As you can see, the code is remarkably clean. By reusing qk for both our queries and keys, we completely sidestep the generation of a third projection matrix. In production, this means fewer weights to load from memory, leading to faster execution times.

Why This Matters for Software Engineers

If you aren't training foundation models from scratch, you might wonder why you should care about architectural tweaks like this. The answer boils down to three words: cost, speed, and democratization.

1. Ultra-Low Latency Edge AI

Running LLMs on consumer devices (phones, laptops, IoT devices) is highly constrained by memory bandwidth. By utilizing models trained with single-projection architectures, we reduce the footprint of the model weights. This allows larger context sizes to be processed directly on-device without running out of RAM or relying on expensive cloud APIs.

2. Green Computing & Lower Cloud Bills

If you run high-throughput LLM pipelines in the cloud, inference costs can skyrocket. Architectures that require fewer projection steps translate directly to fewer FLOPS (Floating Point Operations) per token. When multiplied by millions of API requests, these minor efficiency gains scale into thousands of dollars saved on your monthly cloud bill.

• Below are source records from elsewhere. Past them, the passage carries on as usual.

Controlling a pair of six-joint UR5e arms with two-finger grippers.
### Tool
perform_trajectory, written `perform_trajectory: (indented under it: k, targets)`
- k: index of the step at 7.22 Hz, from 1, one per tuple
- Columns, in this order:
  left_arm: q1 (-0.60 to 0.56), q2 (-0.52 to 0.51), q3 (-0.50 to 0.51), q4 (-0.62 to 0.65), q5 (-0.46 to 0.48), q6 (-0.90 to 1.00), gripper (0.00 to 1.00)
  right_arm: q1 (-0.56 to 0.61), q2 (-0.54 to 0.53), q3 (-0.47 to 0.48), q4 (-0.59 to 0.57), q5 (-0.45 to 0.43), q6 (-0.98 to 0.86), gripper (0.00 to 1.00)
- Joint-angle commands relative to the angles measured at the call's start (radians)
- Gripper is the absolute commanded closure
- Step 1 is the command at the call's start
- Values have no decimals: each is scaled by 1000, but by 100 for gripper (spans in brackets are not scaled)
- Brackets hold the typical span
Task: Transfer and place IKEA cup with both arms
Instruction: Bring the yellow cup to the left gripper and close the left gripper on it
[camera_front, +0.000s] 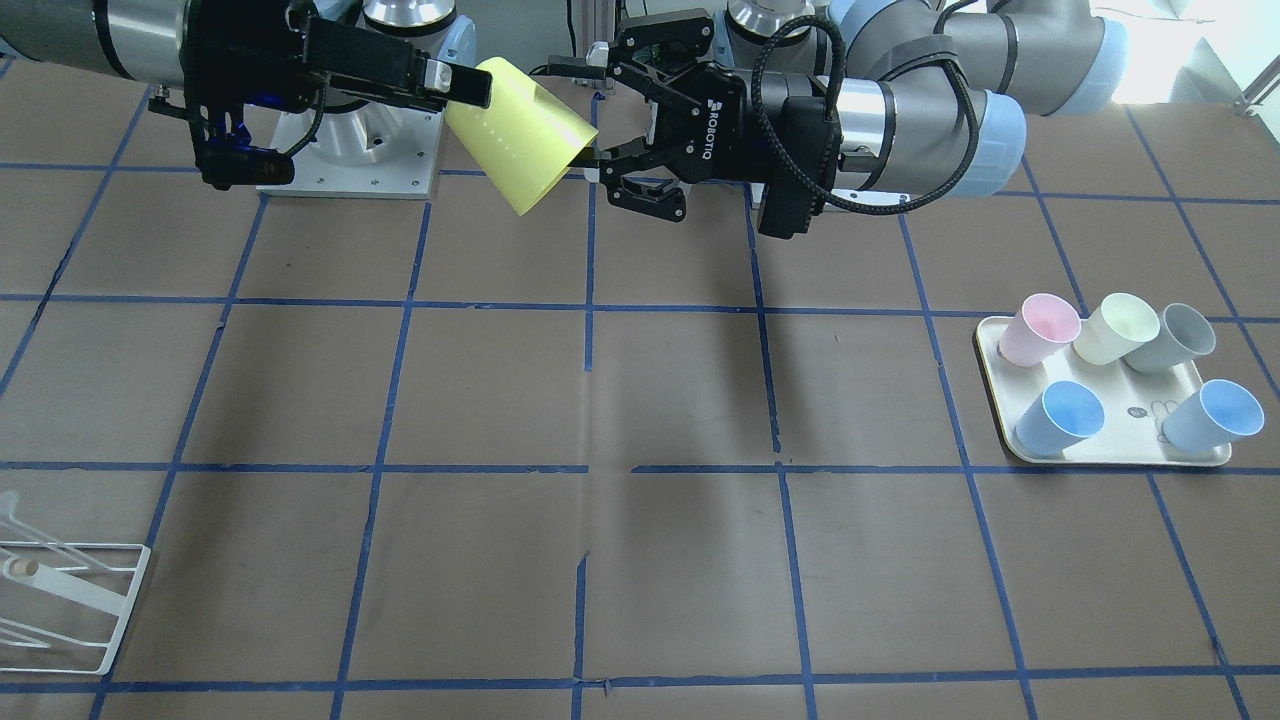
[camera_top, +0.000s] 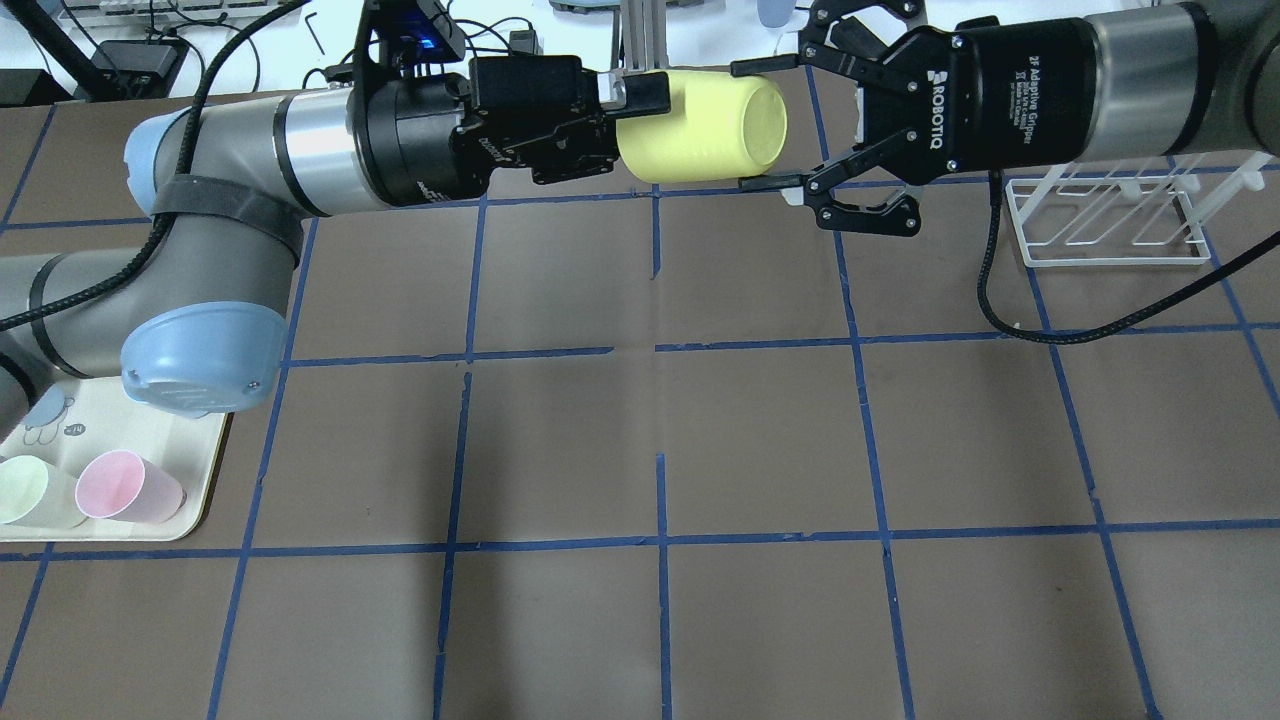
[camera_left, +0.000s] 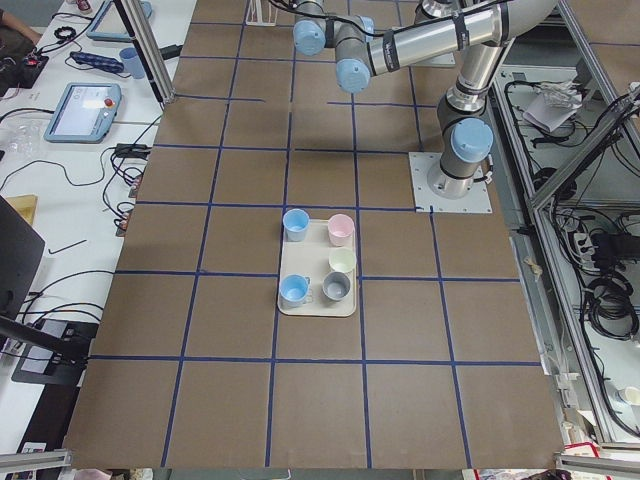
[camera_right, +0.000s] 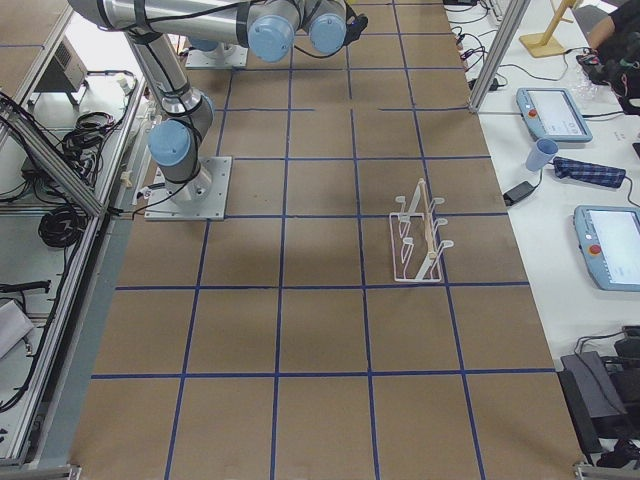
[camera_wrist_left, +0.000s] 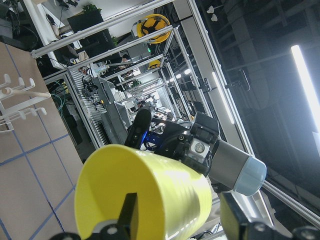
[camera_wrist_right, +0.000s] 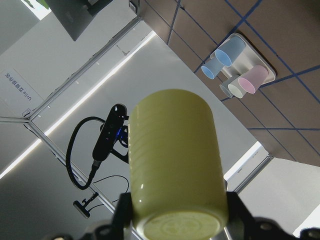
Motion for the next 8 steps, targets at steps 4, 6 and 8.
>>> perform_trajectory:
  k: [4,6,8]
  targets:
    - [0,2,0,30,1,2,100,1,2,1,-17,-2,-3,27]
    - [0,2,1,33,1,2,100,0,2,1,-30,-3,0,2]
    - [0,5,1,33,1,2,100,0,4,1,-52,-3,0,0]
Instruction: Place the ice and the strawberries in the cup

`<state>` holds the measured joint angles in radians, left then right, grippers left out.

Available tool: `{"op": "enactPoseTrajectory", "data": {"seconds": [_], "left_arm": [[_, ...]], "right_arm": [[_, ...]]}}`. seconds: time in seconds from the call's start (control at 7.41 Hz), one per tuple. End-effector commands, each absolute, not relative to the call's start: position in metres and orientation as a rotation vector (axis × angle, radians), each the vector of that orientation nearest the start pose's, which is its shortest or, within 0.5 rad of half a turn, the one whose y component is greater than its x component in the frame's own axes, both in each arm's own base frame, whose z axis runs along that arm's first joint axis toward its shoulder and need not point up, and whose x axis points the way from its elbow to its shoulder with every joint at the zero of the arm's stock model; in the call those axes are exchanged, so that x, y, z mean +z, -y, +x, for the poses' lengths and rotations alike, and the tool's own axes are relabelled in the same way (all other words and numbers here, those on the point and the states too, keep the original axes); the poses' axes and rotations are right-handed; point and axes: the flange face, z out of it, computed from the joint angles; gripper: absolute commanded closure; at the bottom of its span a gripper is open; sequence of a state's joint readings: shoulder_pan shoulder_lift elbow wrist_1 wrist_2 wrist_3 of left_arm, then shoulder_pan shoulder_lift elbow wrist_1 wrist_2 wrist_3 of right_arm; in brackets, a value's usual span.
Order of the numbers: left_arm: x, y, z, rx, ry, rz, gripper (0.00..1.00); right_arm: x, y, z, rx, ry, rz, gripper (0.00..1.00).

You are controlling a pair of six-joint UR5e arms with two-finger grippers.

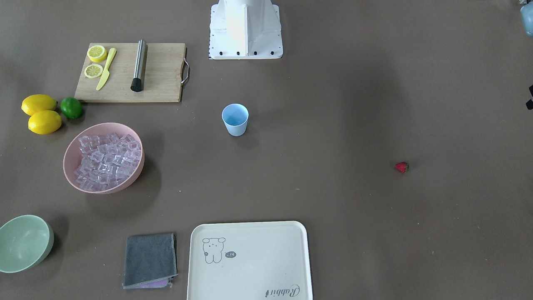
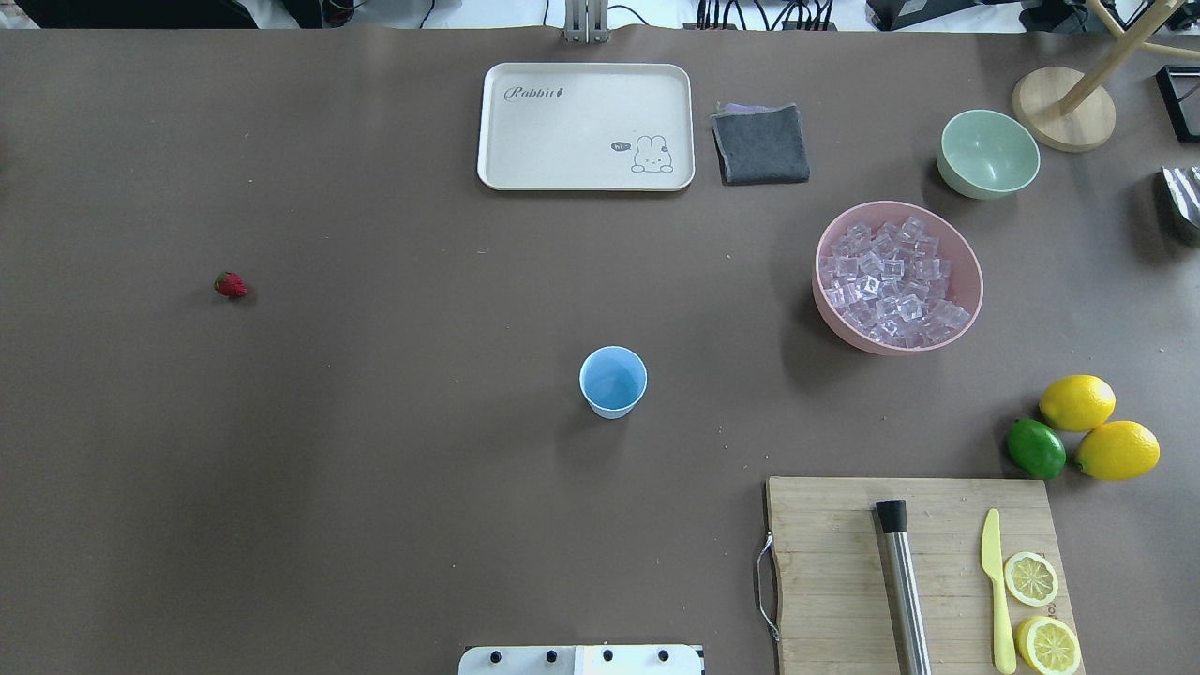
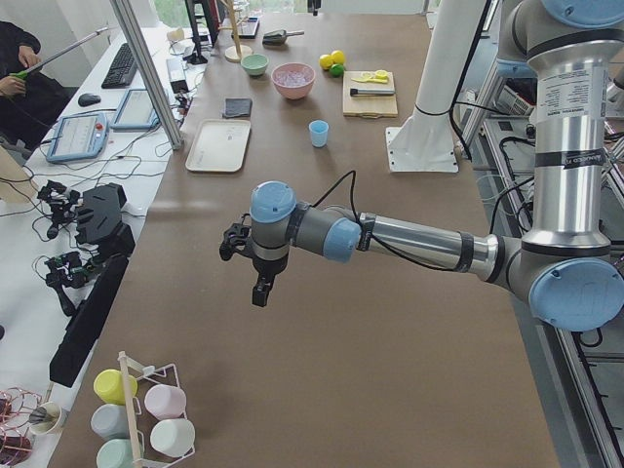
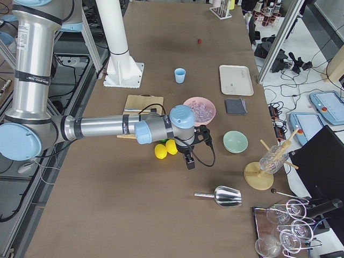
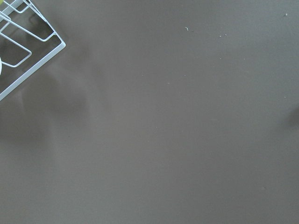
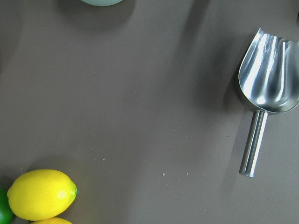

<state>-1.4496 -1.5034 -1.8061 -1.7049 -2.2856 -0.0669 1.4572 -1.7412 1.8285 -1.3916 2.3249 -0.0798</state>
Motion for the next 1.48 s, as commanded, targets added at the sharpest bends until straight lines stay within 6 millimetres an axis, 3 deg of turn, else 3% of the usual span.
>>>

3. Simpler Custom Architectures

For developers building domain-specific transformers (such as time-series forecasting, custom recommendation engines, or small code-generation assistants), using a simplified QKV structure makes training faster and less prone to overfitting, especially when working with smaller datasets.

Conclusion

The assumption that transformers strictly require distinct Query, Key, and Value projections is slowly being dismantled. As this latest systematic study demonstrates, we can achieve remarkably similar performance with simpler, sleeker architectures like Shared-QK or single-projection setups.

Just as Grouped-Query Attention (GQA) became the industry standard for optimizing LLM inference over the past year (used in Llama 3, Mistral, and others), we may soon see "Two-Projection" or "Single-Projection" attention variants become the default choice for the next generation of highly efficient open-source models.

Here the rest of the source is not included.